▸ THE TASK: In the records below, some lines contain the word "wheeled". Copy each of them.

▸ RECORDS PROVIDED:
++++
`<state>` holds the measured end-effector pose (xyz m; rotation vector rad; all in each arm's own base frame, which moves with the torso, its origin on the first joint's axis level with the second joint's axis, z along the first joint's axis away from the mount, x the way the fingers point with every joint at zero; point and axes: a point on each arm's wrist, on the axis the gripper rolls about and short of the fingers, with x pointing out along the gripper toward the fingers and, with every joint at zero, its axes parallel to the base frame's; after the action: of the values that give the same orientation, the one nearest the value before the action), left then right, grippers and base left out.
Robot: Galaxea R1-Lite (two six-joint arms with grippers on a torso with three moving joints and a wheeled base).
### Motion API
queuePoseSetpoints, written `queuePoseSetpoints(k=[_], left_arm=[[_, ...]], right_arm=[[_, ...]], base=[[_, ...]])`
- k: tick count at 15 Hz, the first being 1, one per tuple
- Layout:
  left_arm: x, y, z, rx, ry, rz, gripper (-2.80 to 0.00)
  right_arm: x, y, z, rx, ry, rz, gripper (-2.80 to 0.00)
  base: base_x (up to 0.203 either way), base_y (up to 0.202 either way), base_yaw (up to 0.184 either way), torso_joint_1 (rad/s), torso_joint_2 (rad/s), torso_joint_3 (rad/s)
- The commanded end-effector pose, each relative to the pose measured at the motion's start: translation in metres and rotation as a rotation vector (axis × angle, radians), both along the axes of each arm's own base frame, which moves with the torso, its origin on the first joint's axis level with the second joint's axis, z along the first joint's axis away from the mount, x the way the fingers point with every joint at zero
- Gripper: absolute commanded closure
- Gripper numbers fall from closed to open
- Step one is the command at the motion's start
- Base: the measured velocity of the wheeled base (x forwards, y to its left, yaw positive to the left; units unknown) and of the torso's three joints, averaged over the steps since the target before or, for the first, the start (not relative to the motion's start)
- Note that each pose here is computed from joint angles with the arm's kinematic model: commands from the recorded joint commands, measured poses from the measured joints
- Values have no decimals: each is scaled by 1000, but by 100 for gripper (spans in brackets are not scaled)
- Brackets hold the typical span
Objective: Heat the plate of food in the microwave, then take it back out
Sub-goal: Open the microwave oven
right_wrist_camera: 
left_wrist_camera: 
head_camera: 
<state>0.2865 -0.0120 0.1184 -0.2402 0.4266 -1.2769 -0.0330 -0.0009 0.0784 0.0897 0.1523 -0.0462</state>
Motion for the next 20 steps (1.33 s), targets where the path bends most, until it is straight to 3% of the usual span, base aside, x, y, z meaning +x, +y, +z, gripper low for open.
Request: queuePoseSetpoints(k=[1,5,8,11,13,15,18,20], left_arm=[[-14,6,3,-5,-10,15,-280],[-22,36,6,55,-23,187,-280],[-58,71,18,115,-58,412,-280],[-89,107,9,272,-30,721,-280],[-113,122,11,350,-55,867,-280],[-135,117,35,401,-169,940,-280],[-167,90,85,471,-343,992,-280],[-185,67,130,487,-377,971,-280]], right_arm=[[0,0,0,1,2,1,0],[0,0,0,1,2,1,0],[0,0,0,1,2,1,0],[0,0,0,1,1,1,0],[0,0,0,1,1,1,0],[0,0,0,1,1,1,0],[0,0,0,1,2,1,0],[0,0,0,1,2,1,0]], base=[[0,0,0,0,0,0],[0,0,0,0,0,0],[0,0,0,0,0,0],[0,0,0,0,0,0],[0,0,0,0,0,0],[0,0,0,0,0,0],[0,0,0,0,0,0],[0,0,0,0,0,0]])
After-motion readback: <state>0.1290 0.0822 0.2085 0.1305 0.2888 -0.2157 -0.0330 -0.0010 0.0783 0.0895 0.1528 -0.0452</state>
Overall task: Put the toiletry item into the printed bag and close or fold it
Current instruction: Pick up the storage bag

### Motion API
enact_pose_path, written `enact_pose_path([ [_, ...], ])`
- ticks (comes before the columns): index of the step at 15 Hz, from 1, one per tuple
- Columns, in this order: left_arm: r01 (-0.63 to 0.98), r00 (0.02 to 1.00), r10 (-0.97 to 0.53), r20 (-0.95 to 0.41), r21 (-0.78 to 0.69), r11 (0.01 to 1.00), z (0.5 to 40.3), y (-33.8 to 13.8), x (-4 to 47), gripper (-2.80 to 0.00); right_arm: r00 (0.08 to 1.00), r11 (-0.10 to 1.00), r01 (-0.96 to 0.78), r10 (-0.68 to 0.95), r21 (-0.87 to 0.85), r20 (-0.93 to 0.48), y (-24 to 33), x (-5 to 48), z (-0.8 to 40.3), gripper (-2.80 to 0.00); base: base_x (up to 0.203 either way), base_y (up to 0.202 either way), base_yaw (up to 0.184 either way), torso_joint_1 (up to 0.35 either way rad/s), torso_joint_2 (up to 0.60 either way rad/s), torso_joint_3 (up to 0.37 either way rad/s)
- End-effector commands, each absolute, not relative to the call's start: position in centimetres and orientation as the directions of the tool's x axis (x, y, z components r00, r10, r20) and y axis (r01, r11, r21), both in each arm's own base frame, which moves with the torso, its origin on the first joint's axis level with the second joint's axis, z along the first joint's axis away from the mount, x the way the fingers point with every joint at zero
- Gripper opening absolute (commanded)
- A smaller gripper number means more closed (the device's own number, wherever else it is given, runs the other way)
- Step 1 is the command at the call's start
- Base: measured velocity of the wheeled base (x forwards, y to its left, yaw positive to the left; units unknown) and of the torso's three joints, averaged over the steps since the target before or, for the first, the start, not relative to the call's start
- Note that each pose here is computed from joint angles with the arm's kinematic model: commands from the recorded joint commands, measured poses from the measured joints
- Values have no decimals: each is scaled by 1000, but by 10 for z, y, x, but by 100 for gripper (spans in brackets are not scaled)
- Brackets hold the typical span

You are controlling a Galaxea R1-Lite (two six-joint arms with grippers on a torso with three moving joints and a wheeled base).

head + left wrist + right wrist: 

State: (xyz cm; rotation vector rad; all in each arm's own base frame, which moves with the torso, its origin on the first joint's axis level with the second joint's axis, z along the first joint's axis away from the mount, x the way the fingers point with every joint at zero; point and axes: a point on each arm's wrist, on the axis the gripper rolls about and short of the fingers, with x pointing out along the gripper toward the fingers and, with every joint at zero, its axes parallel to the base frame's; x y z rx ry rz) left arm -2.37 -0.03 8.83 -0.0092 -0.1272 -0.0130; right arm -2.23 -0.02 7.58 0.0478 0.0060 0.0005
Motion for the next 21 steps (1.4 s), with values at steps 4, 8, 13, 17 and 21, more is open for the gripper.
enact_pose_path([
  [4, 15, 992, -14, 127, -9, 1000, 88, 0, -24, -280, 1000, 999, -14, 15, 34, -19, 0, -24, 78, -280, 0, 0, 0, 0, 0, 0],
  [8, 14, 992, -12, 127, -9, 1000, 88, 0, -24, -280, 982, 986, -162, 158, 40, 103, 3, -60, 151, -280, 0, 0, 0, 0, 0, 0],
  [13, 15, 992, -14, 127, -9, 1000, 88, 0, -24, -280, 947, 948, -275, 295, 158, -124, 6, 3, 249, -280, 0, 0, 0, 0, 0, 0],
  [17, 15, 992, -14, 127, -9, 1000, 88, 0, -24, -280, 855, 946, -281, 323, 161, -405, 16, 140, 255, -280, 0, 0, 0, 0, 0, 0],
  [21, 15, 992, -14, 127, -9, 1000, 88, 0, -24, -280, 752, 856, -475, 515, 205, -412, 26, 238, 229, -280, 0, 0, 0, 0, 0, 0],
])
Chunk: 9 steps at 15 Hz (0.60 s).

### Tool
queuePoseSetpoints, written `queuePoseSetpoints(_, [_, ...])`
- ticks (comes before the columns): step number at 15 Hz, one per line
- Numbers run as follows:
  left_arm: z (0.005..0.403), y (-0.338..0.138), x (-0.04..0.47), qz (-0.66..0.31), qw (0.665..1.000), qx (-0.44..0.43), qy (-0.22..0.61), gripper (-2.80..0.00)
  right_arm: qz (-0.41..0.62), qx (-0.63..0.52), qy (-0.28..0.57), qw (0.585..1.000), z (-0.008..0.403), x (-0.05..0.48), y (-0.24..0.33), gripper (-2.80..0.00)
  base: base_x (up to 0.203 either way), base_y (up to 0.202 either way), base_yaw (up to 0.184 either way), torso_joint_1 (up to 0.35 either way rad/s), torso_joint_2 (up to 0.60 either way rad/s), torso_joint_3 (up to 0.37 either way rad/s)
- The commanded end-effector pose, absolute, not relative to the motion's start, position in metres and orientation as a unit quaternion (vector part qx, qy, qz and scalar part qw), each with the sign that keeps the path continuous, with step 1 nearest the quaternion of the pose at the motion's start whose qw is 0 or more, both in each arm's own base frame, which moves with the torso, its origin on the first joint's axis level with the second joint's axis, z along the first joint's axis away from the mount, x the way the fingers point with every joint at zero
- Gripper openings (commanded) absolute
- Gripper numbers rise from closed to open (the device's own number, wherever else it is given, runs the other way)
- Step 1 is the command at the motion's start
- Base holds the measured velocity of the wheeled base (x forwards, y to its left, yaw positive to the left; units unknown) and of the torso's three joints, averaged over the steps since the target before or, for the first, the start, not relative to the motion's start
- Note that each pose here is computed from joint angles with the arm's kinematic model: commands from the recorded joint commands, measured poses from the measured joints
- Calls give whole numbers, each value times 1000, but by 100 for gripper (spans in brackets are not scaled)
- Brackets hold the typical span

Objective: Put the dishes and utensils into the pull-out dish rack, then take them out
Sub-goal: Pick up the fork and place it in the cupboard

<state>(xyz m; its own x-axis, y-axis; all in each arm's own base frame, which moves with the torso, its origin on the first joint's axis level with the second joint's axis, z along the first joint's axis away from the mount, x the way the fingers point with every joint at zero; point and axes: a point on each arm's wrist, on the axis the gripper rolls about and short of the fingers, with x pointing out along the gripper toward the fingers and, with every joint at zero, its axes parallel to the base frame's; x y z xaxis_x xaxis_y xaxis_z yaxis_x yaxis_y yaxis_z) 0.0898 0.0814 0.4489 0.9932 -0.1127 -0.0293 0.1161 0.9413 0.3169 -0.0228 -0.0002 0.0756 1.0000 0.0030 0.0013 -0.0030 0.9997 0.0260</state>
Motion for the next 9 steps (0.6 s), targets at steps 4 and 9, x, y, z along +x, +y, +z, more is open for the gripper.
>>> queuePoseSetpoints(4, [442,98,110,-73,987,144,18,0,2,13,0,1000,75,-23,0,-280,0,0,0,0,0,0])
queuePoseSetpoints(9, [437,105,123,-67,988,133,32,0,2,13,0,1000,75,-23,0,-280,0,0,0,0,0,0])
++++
▸ ANSWER BELOW:
Robot: Galaxea R1-Lite (two six-joint arms with grippers on a torso with three moving joints and a wheeled base).
- Base: the measured velocity of the wheeled base (x forwards, y to its left, yaw positive to the left; units unknown) and of the torso's three joints, averaged over the steps since the target before or, for the first, the start (not relative to the motion's start)
- Base: measured velocity of the wheeled base (x forwards, y to its left, yaw positive to the left; units unknown) and of the torso's three joints, averaged over the steps since the target before or, for the first, the start, not relative to the call's start
You are controlling a Galaxea R1-Lite (two six-joint arms with grippers on a torso with three moving joints and a wheeled base).
- Base holds the measured velocity of the wheeled base (x forwards, y to its left, yaw positive to the left; units unknown) and of the torso's three joints, averaged over the steps since the target before or, for the first, the start, not relative to the motion's start

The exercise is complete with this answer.